The capital vote came just days after AEM released a new report from IHS Markit that demonstrated the potential impact of this transformational investment in infrastructure. The report showed that more than 500,000 manufacturing jobs could be created over the next three years; nearly 100,000 of those jobs would be highly skilled, family-run jobs in the equipment manufacturing industry. These statistics sent a positive shockwave across Pennsylvania Avenue. In the debate that led to the adoption of the bill, US Senator Rob Portman (R-Ohio) quoted the report’s findings during a speech on the ground. And in its efforts to gain support for the legislation, the White House highlighted the report in a press release.
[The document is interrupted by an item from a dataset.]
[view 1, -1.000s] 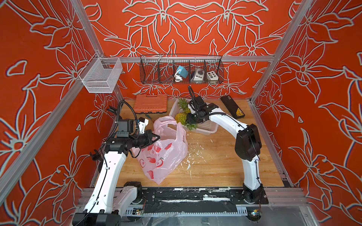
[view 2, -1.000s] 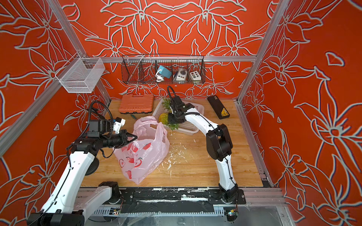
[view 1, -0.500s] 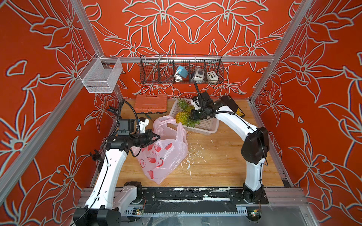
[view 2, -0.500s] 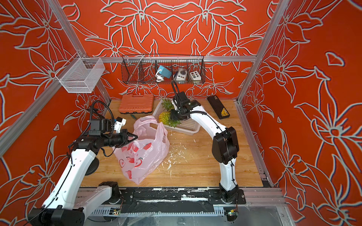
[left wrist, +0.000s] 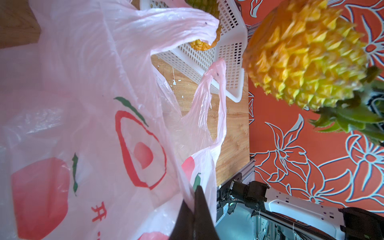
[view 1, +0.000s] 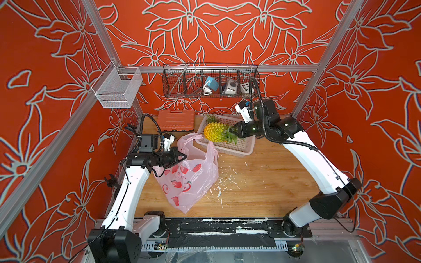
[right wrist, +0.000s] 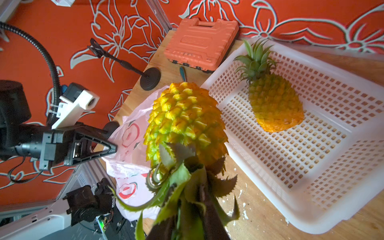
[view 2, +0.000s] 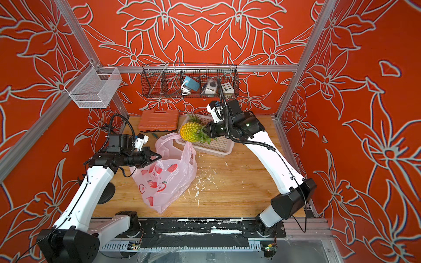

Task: Place the pineapple into a plastic bag & tie a knot
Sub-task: Place the pineapple in the plastic bag.

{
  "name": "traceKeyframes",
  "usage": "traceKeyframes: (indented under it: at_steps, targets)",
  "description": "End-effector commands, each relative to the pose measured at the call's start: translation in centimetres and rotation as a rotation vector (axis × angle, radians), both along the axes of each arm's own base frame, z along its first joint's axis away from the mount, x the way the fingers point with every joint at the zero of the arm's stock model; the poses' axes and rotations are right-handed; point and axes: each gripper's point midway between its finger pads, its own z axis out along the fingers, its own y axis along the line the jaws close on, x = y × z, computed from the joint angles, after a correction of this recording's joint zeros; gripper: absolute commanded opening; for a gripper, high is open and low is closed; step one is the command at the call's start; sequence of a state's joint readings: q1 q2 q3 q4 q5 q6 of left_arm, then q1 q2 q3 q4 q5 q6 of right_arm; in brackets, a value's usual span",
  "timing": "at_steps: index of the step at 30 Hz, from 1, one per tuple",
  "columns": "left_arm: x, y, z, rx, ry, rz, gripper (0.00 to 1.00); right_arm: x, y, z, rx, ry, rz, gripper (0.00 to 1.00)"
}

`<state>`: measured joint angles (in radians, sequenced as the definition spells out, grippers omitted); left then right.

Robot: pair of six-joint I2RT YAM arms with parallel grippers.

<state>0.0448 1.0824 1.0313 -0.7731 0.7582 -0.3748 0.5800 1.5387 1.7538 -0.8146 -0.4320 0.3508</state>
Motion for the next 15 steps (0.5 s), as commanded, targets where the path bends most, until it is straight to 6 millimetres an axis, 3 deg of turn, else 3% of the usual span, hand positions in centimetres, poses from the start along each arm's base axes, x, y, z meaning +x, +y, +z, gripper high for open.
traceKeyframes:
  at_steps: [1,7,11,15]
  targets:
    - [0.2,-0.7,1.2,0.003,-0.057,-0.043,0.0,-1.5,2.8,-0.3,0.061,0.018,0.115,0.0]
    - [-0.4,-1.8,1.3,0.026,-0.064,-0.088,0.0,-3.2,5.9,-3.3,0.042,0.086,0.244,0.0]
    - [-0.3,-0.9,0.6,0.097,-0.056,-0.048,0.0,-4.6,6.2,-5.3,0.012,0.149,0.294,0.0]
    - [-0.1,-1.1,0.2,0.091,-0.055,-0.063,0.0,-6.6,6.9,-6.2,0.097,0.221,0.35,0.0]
“We applaud the unwavering leadership and bipartisan work of negotiators and Senate committees to reach agreement through a collaborative and transparent process,” Eideberg continued. “Senators Kyrsten Sinema and Rob Portman have worked tirelessly to get the bill through the Senate and overcome a myriad of obstacles, and we are grateful for their stubborn focus on bipartisanship. The Infrastructure Investment and Jobs Act is not only a unique opportunity to rebuild the infrastructure of our country, but also an opportunity to restore our economic competitiveness, improve the capacity of manufacturers of equipment to meet the challenges and opportunities of the 21st century, and improve the lives of all Americans. We urge the House of Representatives to put politics before politics and pass this bill as soon as possible. “

After the bill was passed, the United States House leadership quickly announced a schedule change to bring lawmakers back from the district’s work period earlier than the week of August 23. AEM will continue its proactive outreach by urging members on both sides of the aisle to follow a fast, bipartisan path. move forward and ensure that this unique opportunity to modernize our country’s infrastructure goes to President Biden’s office for signature.